No functional change; rollback boundaries unchanged -- every error
path after ep_register_epitem() still calls ep_remove(), preserving
the ep->refcount invariant that keeps ep_remove()'s WARN_ON_ONCE safe.

Signed-off-by: Christian Brauner (Amutable) <brauner@kernel.org>
---
 fs/eventpoll.c | 111 ++++++++++++++++++++++++++++++++++++++-------------------
 1 file changed, 74 insertions(+), 37 deletions(-)

diff --git a/fs/eventpoll.c b/fs/eventpoll.c
index fde2396342b6..e4a4e92d329f 100644
--- a/fs/eventpoll.c
+++ b/fs/eventpoll.c
@@ -1726,68 +1726,112 @@ static int ep_attach_file(struct file *file, struct epitem *epi)
 }
 
 /*
- * Must be called with "mtx" held.
+ * Charge the user's epoll_watches quota, allocate a fresh epitem for
+ * @tfile/@fd, and initialize its fields.
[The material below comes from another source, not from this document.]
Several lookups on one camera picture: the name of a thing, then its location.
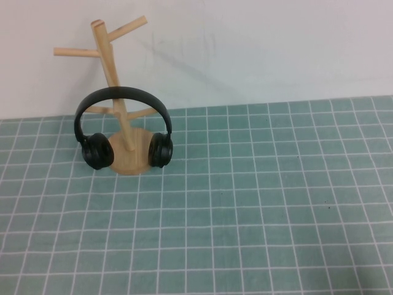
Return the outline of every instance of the white grid line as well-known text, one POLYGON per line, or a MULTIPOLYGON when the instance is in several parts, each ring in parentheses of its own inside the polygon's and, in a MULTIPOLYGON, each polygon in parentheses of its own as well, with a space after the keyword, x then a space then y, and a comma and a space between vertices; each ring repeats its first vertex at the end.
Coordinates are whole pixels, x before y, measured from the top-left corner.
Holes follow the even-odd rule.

The returned item is not yet
+ * linked into any data structure; the caller must install it via
+ * ep_register_epitem() (which takes over on success) or kmem_cache_free()
+ * it and decrement epoll_watches on its own.
+ *
+ * Returns ERR_PTR(-ENOSPC) if the quota is exceeded, ERR_PTR(-ENOMEM)
+ * if the slab allocation fails.
  */
-static int ep_insert(struct eventpoll *ep, const struct epoll_event *event,
-		     struct file *tfile, int fd, int full_check)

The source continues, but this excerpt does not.